Nikki Giovanni's collection of essays. I hate to be rude but swalpa editing, swalpa tightening would have made it a far better book. I like rambling personal essays but sometimes she just rambles clean off the page into an alternate dimension.
Giovanni is funny in the way that some women have about them. I am sure you have met them. They have sweet, innocuous, homely faces and can rarely be heard as they whisper rude things. Mothers usually like them. But while your mother is in the kitchen getting the sweet girl a second helping of whateveritis the sweet girl is blandly telling you that she has decided that boys are just not working out and she wants to adopt a baby with her girlfriend from Sierra Leone.
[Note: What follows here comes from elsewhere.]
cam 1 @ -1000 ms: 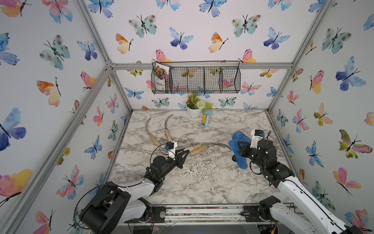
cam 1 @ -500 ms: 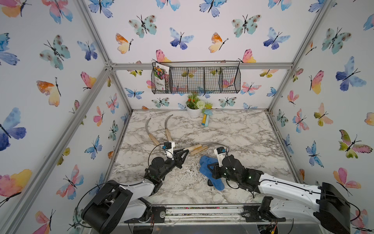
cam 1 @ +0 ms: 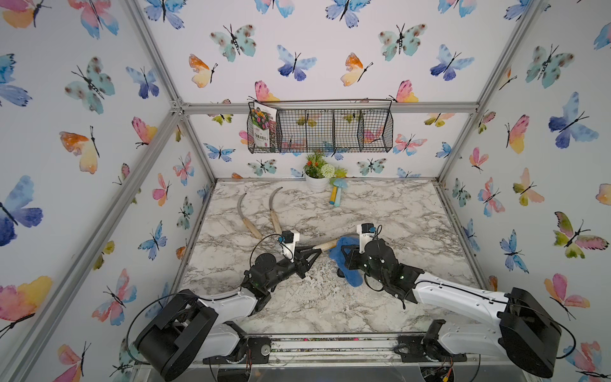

Girlfriend! Girlfriend! While you are spluttering your mother has returned and the sweet girl joins her in making cracks about you. The sweet girl leaves after tea and you are still digesting the fact that you were talking revolution or even satirising the post-revolution when the sweet girl is out there with a burning torch.
So the book...if you ignore your inner editor and look out for the great nuggets from the 60s and her witty asides on being an activist and being a writer, the book is great fun. Here is Nikki on the marches and sit-ins of her day.
" I shall always remember the joy on my grandmother's face when she came back from the mass meeting to tell me I could march and how proud she was. She and Grandpapa caught a cab to come see me. I actually figured I was on my way to meet my maker, but one must have a sense of social responsibility. When I enrolled in Fisk University the following fall one of the things I most looked forward to was sitting in. There was a sort of style ti it. Assuming you weren't actually molested, it was cool. You sat on the stool and watched the white people panic. Dick Gregory has the best story. When he stopped at a diner the waitress said, "We don't serve niggers," to which Gregory replied, "I don't eat them." You always hoped someone would say something to you to let you be cool. Mostly you were scared. I was home alone the Sunday the little girls were bombed in Birmingham....Nina Simone said it best: " Mississippi Goddamn!"